Please set down the data word for word; images do not go in the copy.

Data provided Block Start

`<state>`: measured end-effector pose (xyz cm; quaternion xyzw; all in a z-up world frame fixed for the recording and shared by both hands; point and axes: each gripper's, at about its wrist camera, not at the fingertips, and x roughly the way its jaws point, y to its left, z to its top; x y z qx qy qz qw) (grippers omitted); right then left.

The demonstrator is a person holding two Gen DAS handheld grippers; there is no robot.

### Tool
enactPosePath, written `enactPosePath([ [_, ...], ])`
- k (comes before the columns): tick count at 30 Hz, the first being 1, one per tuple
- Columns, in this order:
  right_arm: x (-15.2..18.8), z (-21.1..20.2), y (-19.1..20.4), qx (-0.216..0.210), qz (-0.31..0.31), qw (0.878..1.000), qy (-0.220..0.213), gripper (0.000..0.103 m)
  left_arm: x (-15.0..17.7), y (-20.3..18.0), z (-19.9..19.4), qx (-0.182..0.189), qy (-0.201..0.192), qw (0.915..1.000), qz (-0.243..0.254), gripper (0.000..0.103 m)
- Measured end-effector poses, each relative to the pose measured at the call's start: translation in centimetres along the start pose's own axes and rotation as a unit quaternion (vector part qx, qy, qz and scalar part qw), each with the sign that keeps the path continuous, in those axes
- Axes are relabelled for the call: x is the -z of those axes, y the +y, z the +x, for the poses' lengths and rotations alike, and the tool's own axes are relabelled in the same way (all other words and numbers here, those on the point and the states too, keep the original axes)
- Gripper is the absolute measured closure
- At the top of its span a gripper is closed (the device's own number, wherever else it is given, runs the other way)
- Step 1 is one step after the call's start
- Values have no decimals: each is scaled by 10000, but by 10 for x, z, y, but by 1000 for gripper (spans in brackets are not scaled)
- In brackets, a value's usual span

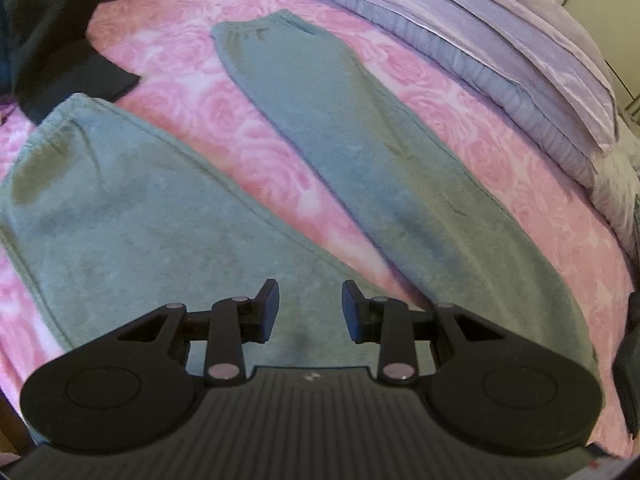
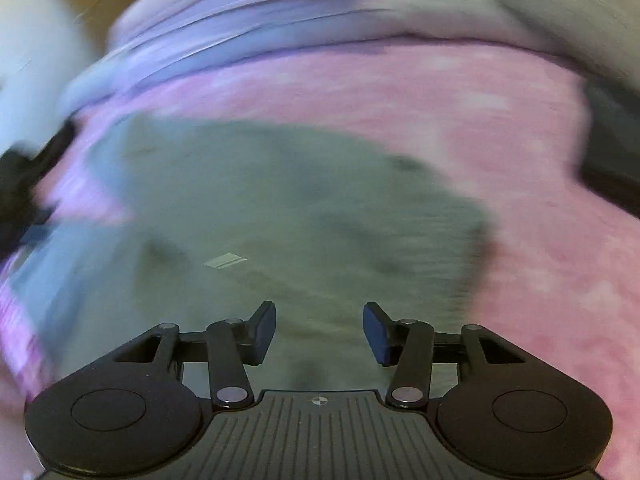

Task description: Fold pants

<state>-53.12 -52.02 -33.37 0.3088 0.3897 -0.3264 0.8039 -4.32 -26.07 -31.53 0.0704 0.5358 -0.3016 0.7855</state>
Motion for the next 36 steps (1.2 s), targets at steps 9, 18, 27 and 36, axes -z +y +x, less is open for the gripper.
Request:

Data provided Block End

▶ **Solution for this exercise**:
`<state>`: measured end-effector pose (xyz cm; quaternion xyzw; all in a z-up world frame fixed for the recording and shared by both hands; point and axes: each gripper's, at about its wrist camera, not at the fingertips, and x roughly the way its jaws point, y to its left, z to its top; x y z qx qy qz qw) (grippers omitted); right then left.

The demonstrator is a person holding two Gen DAS handheld grippers; there is no robot.

### Tool
enactPosePath, written `enactPosePath([ [_, ...], ])`
- k (comes before the columns): tick count at 30 Hz, the first being 1, one per tuple
- Columns, in this order:
  right_arm: x (-15.2..18.8), z (-21.1..20.2), y (-19.1..20.4), qx (-0.216..0.210), qz (-0.31..0.31), qw (0.878..1.000), qy (-0.220..0.213), gripper (0.000..0.103 m)
  left_arm: x (-15.0..17.7), y (-20.3..18.0), z (-19.9..19.4), qx (-0.182..0.189), qy (-0.201..0.192), qw (0.915..1.000), qz (-0.243..0.254), gripper (0.000..0.103 m)
- Measured end-effector poses, each relative to the pose measured at the call's start: translation in centimetres along the start pose's own axes and rotation as a unit quaternion (vector part qx, qy, qz and scalar part qw), each with the sign that keeps the path continuous, in those axes
- Axes are relabelled for the call: x is the -z of those axes, y the +y, z the +x, for the poses' lengths and rotations alike, and the tool's own axes are relabelled in the same way (all other words and numbers here, those on the point and the states too, keep the original axes)
- Gripper is the absolute measured closure
- At the top of its span a gripper is closed (the device's own number, wherever else it is given, runs the other way)
- Step 1 is one step after the call's start
- Values have no decimals: each is scaled by 10000, but by 10 for x, z, y, but by 1000 for gripper (spans in brackets are not scaled)
- In brackets, a value's usual span


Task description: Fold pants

<state>-53.12 -52.02 -33.37 0.3088 0.3897 -0.3264 0.8039 -4.32 -26.07 -31.53 0.0704 0.5358 -0.3016 0.7855</state>
Motion for the next 36 steps (1.2 s), targets at steps 9, 18, 27 and 36, axes -z +y +x, less is open for the gripper.
Request:

A complete answer has now been given to the exercise.